**Brief:**
All that is wanted is how many lines in the records below include the string "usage".

Records from a data collection

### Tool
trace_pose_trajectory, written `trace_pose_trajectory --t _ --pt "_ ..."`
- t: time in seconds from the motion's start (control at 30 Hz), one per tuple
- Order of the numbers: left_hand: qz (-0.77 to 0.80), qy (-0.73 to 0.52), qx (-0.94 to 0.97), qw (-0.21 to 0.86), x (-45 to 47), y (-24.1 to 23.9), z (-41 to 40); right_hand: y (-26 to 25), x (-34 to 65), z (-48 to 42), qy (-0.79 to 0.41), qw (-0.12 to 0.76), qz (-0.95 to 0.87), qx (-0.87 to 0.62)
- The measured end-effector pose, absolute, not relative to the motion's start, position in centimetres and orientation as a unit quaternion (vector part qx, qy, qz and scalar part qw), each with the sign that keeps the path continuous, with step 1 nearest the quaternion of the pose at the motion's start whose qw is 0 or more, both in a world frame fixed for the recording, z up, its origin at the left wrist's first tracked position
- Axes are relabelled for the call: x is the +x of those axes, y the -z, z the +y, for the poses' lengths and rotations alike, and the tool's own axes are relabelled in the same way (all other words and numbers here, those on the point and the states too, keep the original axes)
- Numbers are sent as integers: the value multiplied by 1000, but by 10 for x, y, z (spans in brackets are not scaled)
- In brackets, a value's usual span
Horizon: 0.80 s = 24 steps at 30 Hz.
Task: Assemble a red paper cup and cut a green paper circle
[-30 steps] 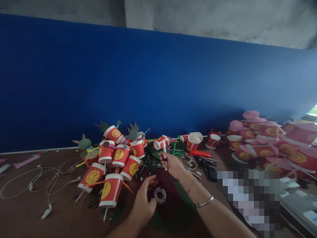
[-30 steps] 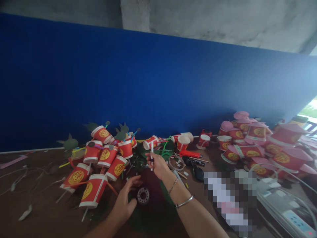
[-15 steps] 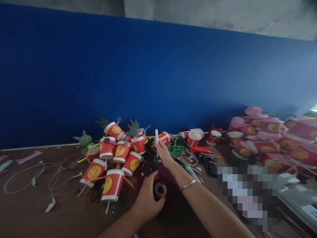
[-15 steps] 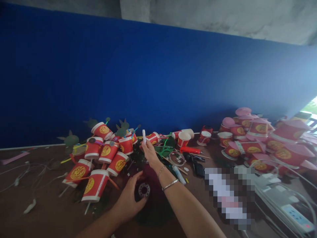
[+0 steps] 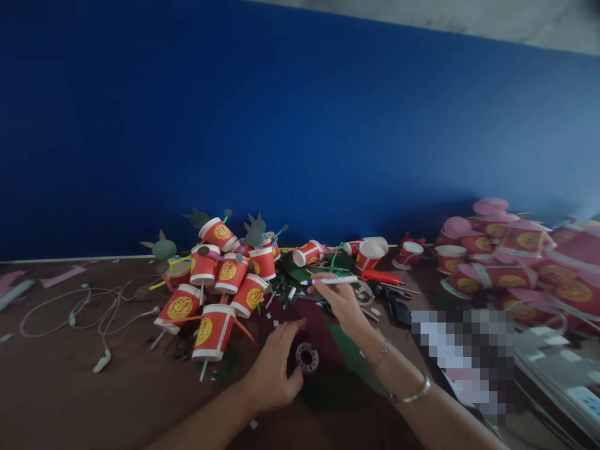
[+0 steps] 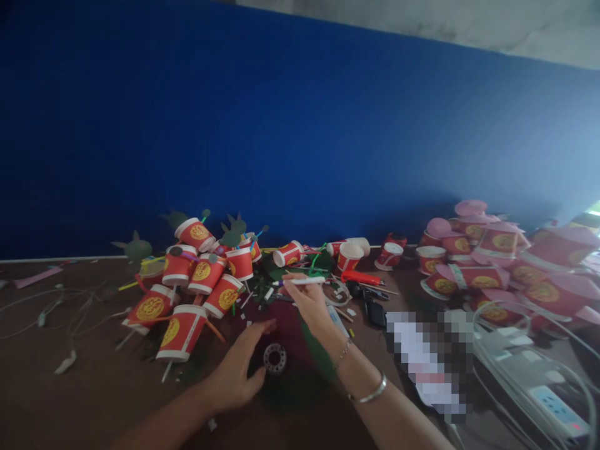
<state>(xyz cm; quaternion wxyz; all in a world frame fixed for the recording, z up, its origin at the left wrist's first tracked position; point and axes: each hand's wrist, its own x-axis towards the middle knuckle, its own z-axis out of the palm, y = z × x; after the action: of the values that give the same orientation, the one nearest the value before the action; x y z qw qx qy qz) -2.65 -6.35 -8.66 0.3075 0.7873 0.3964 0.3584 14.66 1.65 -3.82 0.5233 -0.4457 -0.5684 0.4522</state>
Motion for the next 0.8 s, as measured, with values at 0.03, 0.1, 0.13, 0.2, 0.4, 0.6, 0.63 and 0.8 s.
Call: trace_pose_trajectory --t 0.03,0.1,0.13,0.2,0.4,0.6,0.63,0.8 --pt "411 -386 768 305 -27 88 -62 39 152 8 -456 501 -587 -443" --pt "459 -429 712 314 -28 90 -58 43 163 -6 -423 453 -653 -436" --pt "478 -435 693 321 -29 91 -56 45 167 -12 -400 421 -692 -429" --pt "477 -410 707 322 -32 93 -53 51 173 -20 -356 355 -760 -413" --pt "414 -260 842 229 -45 100 -51 67 174 -24 -270 243 -849 -384" --pt "443 -302 819 204 -47 103 -43 67 168 -17 -254 221 -875 -347" --pt "452 -318 809 201 -47 100 -44 68 166 -16 -255 219 -876 -346" --pt "464 -368 786 177 -47 81 -62 68 162 -16 -301 247 -833 -393"
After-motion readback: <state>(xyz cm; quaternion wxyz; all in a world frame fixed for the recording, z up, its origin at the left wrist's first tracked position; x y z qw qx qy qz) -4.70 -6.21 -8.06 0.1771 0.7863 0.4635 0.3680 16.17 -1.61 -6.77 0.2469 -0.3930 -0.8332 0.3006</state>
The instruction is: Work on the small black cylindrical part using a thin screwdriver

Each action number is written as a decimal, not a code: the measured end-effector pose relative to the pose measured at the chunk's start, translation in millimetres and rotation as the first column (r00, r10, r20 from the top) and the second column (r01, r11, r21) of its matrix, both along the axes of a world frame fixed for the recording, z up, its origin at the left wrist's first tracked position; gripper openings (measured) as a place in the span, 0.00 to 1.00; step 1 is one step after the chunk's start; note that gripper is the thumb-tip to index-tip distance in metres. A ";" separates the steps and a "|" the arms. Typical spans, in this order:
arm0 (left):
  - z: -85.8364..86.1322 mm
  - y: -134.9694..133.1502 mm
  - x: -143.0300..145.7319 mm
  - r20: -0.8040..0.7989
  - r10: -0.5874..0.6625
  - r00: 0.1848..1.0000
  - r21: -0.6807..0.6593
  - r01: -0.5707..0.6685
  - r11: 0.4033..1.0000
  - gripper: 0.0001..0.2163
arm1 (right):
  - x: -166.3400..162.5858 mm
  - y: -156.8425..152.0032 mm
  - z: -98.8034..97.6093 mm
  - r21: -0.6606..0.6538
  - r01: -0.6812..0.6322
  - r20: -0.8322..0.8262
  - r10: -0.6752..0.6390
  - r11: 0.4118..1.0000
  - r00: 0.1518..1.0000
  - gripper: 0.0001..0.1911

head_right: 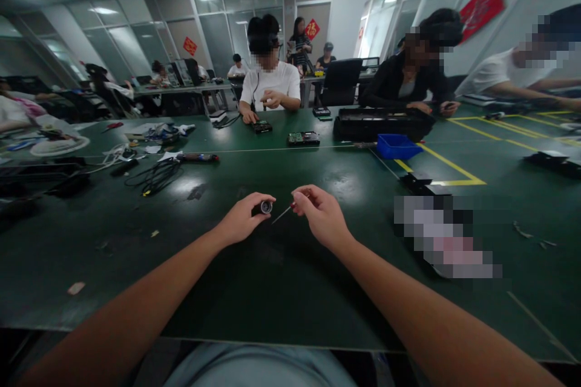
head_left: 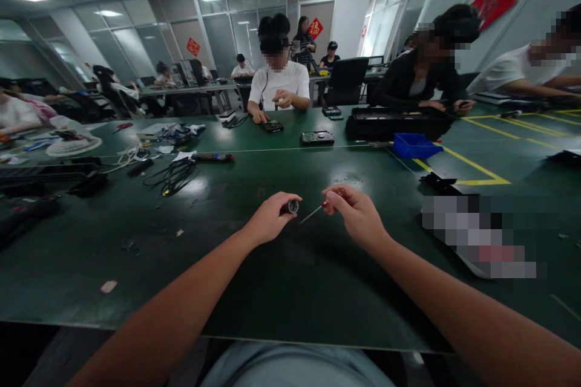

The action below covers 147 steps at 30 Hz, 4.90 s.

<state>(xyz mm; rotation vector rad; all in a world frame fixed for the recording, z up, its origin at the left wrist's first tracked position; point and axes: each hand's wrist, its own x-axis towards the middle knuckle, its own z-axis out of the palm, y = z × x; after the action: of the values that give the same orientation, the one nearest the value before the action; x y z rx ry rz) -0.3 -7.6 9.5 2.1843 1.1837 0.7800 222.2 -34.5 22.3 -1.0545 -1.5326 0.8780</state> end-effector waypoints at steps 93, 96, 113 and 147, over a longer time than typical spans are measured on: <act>-7.9 1.1 -1.1 -0.009 -0.082 0.997 0.188 0.082 0.979 0.17 | -3.8 0.3 -5.2 -0.050 0.095 -0.173 -0.102 0.994 0.980 0.14; -7.9 1.1 -0.7 0.003 -0.087 0.996 0.194 0.085 0.977 0.17 | -3.1 5.8 -6.3 -0.216 0.044 -0.360 -0.122 0.975 0.925 0.12; -1.6 -2.5 1.9 -0.043 -0.043 0.998 0.155 0.049 0.987 0.18 | -1.1 4.1 -9.8 -0.049 0.105 -0.228 -0.113 0.993 0.967 0.12; -6.3 -0.4 0.8 -0.033 -0.061 0.998 0.143 0.066 0.988 0.17 | -2.8 -20.2 8.6 0.259 0.066 0.403 -0.170 0.964 0.899 0.15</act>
<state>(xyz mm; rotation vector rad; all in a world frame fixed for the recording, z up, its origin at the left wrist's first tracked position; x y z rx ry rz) 0.6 -8.1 3.2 2.3454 1.0957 0.8336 219.4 -54.8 30.9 -1.1952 -1.8557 0.3738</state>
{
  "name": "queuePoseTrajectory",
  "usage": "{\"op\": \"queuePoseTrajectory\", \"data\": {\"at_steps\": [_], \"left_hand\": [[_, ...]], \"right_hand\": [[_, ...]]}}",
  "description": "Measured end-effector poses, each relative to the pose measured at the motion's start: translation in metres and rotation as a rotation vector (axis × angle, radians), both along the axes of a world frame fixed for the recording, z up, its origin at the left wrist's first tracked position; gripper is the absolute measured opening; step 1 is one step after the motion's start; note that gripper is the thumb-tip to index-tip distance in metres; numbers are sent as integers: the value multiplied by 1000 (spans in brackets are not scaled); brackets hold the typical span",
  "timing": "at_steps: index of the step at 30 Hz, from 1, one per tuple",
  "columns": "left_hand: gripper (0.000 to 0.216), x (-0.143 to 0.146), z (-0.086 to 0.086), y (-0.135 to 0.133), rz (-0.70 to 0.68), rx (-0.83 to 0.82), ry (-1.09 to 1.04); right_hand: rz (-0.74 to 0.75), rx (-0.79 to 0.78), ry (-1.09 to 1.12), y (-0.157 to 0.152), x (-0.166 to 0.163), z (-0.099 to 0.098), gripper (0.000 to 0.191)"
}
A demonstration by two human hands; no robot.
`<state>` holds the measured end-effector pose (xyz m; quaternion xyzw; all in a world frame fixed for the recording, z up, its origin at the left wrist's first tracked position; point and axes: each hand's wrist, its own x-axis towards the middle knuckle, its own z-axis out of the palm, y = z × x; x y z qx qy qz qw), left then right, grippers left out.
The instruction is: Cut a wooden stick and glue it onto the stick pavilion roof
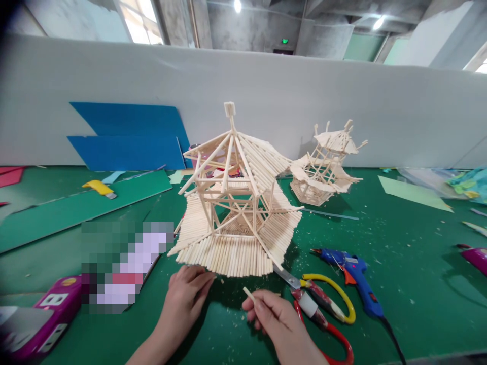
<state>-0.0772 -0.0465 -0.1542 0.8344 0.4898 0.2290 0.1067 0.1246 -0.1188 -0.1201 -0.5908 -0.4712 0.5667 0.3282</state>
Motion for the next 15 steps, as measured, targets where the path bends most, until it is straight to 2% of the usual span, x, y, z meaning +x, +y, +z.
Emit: {"op": "queuePoseTrajectory", "data": {"at_steps": [6, 11, 15], "left_hand": [[22, -4, -2, 7, 15, -1, -2], [23, -12, 1, 1, 59, 39, -107], [15, -4, 19, -22, 10, 9, -211]], "right_hand": [[-11, 62, -148, 0, -2, 6, 33], [-8, 52, -3, 0, -5, 1, 32], [-10, 85, 87, -2, -9, -9, 34]]}}
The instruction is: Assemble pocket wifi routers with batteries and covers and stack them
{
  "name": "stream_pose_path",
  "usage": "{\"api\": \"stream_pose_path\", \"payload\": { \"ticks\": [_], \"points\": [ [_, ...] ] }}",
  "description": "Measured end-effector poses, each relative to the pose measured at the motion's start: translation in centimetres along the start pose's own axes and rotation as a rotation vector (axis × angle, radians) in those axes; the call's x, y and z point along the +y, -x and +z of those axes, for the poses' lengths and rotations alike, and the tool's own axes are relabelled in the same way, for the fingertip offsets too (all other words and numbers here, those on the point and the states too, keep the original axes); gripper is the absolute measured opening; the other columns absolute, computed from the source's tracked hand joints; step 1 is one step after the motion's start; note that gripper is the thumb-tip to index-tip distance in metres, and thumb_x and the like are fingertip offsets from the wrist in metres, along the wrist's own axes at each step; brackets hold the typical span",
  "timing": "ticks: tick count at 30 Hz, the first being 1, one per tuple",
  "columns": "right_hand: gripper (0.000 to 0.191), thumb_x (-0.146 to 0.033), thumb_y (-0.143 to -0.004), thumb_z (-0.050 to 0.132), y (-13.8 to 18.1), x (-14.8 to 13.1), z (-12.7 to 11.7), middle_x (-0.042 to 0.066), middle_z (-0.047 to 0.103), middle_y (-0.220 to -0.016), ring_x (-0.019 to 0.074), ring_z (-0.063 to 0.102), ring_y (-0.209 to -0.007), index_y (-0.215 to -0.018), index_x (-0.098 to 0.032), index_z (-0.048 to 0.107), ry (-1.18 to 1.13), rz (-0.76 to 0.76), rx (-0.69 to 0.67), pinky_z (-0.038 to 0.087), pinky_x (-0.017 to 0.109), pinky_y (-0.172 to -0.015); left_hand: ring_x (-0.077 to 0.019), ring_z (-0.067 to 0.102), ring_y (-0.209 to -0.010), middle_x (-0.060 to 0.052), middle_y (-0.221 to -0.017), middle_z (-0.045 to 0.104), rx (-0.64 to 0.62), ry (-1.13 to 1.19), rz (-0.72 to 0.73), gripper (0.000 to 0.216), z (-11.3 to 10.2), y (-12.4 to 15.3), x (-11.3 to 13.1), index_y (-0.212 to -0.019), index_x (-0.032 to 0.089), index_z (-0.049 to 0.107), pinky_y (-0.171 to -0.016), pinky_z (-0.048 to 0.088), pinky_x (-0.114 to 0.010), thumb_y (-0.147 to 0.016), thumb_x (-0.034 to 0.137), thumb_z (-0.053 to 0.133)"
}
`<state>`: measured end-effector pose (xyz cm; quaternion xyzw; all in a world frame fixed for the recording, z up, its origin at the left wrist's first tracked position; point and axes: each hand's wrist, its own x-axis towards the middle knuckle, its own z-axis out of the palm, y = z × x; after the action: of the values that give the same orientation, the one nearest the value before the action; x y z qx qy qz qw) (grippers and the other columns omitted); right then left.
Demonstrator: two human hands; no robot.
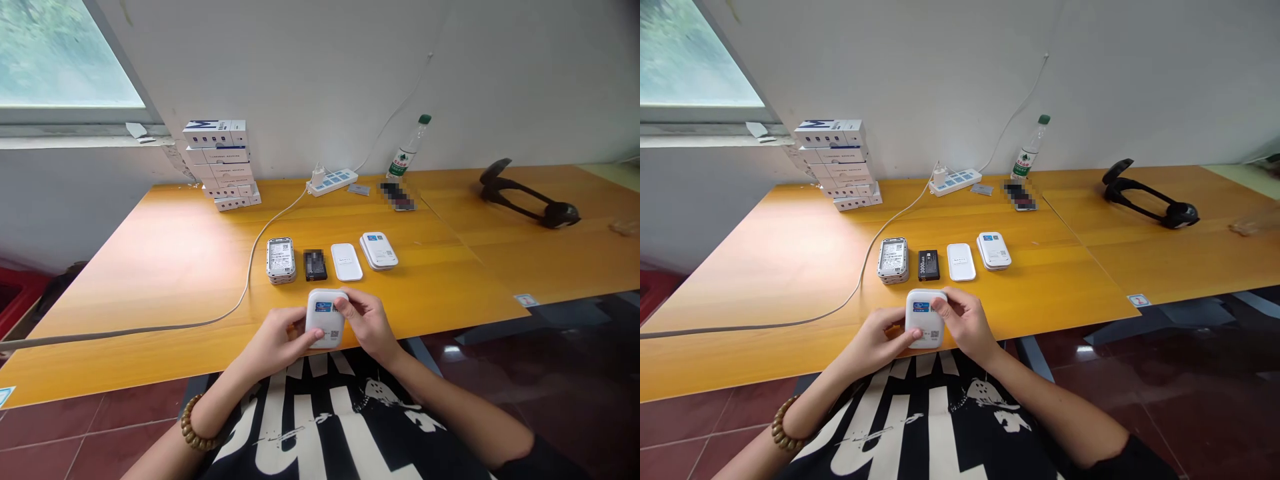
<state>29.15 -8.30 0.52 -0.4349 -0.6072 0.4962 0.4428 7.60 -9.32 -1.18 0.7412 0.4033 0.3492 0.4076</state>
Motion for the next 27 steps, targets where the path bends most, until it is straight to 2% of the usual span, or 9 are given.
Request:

**Result:**
2